> **Problem description**
Please output exactly the part of the records below that opens with the line containing "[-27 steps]" and closes with the line containing "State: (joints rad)", both lines included, and nothing else.

> **Data section**
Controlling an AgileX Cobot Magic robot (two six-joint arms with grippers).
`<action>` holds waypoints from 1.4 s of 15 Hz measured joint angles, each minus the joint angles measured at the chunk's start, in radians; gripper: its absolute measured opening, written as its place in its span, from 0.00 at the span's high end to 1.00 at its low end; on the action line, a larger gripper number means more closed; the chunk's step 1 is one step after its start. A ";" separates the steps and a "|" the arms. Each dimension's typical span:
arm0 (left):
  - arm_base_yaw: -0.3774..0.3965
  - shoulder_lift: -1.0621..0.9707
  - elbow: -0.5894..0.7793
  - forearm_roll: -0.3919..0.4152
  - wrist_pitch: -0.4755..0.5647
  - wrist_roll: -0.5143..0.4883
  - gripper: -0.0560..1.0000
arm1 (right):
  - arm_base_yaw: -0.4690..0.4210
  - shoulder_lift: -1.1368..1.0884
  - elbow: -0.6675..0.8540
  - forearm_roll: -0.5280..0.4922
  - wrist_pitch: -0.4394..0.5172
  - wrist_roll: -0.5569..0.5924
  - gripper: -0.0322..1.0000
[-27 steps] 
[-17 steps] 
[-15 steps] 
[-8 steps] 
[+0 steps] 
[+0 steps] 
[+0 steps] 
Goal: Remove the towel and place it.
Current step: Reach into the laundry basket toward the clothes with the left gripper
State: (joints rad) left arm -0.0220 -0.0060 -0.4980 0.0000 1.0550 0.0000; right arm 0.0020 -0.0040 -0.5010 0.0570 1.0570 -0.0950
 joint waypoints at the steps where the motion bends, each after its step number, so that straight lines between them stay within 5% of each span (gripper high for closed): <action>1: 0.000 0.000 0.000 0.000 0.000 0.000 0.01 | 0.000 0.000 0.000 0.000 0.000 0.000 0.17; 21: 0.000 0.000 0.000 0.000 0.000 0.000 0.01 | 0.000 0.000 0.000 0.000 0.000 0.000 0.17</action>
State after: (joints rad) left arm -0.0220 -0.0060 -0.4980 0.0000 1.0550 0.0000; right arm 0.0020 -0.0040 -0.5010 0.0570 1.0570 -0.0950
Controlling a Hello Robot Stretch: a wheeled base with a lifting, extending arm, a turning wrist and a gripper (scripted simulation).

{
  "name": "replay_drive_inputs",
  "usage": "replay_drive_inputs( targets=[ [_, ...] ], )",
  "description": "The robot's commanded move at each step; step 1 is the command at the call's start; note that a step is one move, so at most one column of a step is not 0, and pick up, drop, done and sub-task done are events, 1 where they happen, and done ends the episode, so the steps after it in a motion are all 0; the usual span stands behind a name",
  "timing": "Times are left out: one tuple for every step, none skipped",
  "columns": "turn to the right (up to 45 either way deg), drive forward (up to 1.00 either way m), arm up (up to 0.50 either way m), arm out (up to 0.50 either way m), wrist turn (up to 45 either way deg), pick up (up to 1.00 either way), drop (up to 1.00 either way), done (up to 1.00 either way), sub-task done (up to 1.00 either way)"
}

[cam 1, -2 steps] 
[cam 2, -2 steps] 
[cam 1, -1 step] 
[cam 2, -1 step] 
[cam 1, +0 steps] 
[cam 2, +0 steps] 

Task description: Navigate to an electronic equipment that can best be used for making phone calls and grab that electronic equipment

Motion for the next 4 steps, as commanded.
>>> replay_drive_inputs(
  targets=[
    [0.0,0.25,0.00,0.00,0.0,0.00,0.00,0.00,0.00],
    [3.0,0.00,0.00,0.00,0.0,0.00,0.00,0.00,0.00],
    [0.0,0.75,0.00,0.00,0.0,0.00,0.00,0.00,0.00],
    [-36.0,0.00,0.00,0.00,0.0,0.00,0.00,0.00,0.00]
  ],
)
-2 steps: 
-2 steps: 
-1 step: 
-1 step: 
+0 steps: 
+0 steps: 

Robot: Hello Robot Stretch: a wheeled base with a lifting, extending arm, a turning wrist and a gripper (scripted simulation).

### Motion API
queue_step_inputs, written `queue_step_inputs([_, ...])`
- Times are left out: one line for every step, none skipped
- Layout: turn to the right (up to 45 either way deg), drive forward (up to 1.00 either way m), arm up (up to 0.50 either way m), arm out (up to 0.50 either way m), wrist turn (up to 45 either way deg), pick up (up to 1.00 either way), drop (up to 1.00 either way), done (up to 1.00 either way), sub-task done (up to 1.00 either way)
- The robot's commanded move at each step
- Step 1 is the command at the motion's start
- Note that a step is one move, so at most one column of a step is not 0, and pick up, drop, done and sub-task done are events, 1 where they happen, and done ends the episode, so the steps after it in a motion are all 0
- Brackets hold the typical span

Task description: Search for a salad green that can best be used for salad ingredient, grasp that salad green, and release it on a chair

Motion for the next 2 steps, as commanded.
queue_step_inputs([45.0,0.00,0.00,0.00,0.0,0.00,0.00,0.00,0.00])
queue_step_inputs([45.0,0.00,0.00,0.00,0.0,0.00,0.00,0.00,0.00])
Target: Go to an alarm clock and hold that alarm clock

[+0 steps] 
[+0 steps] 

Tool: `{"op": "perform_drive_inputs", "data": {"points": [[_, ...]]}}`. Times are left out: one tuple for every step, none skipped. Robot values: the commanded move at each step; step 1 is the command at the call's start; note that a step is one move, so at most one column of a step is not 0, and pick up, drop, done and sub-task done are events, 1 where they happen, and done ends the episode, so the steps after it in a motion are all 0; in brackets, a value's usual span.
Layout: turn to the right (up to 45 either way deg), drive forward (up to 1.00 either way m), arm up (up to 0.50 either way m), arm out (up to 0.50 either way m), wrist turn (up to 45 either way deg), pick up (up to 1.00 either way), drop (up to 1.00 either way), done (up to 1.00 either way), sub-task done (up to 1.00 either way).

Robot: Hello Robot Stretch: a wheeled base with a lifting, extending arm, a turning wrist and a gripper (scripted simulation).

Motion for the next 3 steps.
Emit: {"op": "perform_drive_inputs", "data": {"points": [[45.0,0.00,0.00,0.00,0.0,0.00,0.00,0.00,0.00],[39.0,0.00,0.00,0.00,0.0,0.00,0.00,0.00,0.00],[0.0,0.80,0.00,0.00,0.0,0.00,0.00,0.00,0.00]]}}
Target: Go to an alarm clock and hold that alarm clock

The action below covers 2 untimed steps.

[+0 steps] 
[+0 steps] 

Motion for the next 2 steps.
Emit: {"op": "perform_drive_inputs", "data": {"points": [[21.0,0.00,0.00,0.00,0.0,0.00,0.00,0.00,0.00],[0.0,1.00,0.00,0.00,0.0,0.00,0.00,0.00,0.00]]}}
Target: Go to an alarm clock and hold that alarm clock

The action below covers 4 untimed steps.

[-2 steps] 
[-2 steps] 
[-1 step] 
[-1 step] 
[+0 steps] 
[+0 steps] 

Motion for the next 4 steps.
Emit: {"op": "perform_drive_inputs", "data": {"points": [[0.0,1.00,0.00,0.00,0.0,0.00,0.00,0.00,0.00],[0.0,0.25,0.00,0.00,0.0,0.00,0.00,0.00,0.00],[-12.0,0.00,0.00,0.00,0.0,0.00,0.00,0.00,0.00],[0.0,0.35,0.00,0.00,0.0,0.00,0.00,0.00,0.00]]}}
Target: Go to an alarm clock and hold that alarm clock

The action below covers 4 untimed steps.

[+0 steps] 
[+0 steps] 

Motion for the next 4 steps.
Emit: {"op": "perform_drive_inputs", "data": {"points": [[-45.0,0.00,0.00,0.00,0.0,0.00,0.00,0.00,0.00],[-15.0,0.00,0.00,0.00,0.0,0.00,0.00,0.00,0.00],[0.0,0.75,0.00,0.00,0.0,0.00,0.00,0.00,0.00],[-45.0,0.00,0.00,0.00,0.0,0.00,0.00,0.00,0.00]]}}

> **Output below**
[-27 steps] 
[-17 steps] 
[-15 steps] 
[-8 steps] 
[+0 steps] 
[+0 steps] 
[+0 steps] 
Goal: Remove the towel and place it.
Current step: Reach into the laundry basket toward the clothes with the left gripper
State: (joints rad) left arm -0.0220 -0.0060 -0.4980 0.0000 1.0550 0.0000; right arm 0.0020 -0.0040 -0.5010 0.0570 1.0570 -0.0950

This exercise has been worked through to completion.